Of the dispensaries that will open under the Fast Track program, many will be dual use, catering to both the recreational and medical patrons. That means that it’s quite possible that the pot shops will be inundated with new customers excited to purchase cannabis legally, and lines may be extremely long. However, for at least one local dispensary, Thrive Cannabis Marketplace, this won’t affect the medical marijuana patients.

“In the event that you’re a medical cardholder and there’s a line of 45 people on the recreational side, you’ll be expedited to the front of the line,” says Gus D’Arthenay, the dispensary’s director of operations. Thrive, which has two valley locations in North Las Vegas and Downtown, will be making it a point to ensure that the experience is the same, if not better, for the loyal patients. “We’re trying to make sure the MMJ patients don’t feel alienated by the rest. We’re still focusing very strongly on serving the medical side.” He continues, “Our philosophy as a company is to have safe, affordable access to medical-grade cannabis. That won’t change.”

This policy will likely be adopted by many area dispensaries, although, unlike in other states, there won’t be a distinction between medical and recreational cannabis inventory. In Colorado, when Medicine Man dispensary converted to dual use on January 1, 2014, although the line stretched down the block, their medical patients didn’t have to wait—even though that wasn’t immediately apparent.
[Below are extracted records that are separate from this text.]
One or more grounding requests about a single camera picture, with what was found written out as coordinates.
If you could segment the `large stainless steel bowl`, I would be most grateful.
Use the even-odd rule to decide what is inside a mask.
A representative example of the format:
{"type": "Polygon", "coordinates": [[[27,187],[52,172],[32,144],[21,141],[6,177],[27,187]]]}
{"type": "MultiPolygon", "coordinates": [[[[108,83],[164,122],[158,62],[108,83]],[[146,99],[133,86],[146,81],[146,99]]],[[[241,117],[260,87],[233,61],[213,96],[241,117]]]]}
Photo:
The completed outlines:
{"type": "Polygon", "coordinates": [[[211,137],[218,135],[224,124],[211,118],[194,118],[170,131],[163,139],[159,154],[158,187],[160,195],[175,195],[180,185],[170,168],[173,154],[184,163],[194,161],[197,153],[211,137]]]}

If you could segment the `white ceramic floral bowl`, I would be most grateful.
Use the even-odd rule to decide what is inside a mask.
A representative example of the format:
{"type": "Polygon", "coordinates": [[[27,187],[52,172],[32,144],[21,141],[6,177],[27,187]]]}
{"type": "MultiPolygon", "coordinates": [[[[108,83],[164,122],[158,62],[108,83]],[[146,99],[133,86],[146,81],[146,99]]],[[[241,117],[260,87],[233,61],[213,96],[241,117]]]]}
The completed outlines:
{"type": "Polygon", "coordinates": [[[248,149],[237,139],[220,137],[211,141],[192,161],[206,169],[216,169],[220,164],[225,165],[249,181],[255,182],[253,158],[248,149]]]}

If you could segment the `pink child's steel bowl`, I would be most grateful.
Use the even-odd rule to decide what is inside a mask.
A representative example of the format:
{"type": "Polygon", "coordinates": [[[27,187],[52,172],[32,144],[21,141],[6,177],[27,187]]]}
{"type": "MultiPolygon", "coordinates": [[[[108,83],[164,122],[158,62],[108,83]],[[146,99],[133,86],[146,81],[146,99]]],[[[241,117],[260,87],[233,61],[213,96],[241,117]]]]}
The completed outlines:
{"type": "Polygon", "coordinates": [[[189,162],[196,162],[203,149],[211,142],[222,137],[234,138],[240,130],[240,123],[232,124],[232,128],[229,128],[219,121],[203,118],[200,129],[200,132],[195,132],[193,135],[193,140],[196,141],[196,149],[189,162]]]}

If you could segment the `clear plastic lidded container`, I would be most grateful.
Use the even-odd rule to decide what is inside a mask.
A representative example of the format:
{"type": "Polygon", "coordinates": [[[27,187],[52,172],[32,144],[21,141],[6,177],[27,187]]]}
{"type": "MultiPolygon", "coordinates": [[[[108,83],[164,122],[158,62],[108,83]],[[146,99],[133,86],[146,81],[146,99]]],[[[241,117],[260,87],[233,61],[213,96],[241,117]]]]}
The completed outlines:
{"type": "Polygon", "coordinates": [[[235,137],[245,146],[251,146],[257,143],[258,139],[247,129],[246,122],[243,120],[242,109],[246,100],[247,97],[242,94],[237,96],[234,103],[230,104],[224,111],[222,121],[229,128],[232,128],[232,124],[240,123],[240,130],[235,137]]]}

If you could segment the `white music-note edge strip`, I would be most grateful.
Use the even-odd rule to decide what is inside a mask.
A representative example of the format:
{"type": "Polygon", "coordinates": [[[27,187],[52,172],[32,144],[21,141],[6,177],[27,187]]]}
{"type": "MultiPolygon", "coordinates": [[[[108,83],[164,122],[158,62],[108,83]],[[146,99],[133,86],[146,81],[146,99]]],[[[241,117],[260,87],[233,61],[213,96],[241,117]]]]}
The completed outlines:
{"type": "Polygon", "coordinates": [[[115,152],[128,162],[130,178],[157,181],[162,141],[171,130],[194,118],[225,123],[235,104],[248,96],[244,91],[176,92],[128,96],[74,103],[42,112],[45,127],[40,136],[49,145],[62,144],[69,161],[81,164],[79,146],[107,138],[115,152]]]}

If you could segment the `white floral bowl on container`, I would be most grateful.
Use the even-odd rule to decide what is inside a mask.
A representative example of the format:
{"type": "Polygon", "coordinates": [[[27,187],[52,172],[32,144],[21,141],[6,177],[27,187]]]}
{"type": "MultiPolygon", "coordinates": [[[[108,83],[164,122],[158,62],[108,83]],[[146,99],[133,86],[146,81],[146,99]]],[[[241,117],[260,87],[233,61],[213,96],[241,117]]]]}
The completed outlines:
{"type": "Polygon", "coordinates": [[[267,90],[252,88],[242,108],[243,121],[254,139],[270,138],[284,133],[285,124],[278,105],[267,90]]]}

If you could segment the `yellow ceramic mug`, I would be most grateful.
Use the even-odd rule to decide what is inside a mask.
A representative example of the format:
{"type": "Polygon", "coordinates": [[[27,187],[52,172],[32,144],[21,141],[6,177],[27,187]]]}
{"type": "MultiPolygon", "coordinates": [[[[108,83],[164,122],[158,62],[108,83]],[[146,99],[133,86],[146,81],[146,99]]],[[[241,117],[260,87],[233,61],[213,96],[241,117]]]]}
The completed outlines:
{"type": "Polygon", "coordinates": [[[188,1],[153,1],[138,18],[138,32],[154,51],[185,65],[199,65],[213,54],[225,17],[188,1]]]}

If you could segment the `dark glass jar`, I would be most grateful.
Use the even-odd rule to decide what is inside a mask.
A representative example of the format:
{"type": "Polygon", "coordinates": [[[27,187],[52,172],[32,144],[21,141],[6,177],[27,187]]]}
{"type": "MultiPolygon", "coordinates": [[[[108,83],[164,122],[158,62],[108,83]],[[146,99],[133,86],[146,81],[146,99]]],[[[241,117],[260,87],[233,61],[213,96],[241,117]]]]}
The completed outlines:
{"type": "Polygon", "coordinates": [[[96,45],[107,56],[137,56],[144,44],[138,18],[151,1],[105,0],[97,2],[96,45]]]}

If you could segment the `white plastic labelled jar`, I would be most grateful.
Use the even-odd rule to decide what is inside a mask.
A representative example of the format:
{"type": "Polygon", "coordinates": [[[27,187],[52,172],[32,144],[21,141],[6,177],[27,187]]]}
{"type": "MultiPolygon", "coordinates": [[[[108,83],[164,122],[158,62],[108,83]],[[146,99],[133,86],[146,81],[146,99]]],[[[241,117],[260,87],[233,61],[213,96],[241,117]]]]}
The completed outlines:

In the city where everyone wants to be treated like royalty, cardholding patients will get the preferential treatment that many have come to expect.

“They [patients] didn’t have longer lines, even if it appeared that way,” says Andy Williams, CEO of Medicine Man Technologies. “They could walk in, go to the counter and be helped immediately, just like it always was. The only thing they had to share was the front door, which was something to get used to.” Fortunately for the satisfied medicinal consumer, not much will change when the recreation green light is switched on, except for the brand-new tax as imposed by SB478.

Ginger Bruner


What’s changing?

Because it was recently determined that there will be no distinction between the medical and recreational inventory grown in the cultivation centers or sold in the dispensaries, nothing will be different about the product. What will be changing are the prices. Thanks to the most recent bill, a 15 percent wholesale tax, as well as the local sales tax, will be applied to sales to both medical patients and recreational consumers. An additional 10 percent excise tax will be applied to the recreational purchases only.

Is getting an MMJ card still worth it?

It’s expected that the medical marijuana market will shrink once recreational cannabis is available, as it has in the other legal markets. But in Nevada, the goal is to preserve the program. Another bill, AB422, will reduce some of the fees associated with obtaining a medical marijuana card, making it only about $130 every two years, sometimes even lower, which adds some value to remaining a medical marijuana cardholder in a recreational climate. However, with the new tax bills, the cost savings won’t be significant. Essentially, a medical marijuana card will serve as coupon, saving the patient 10 percent on each purchase, with some additional perks. In the city where everyone wants to be treated like royalty, cardholding patients will get the preferential treatment that many have come to expect. D’Arthenay mirrors this sentiment: “What we’re gearing up to do, in Las Vegas fashion, is treat the medical side as VIPs.”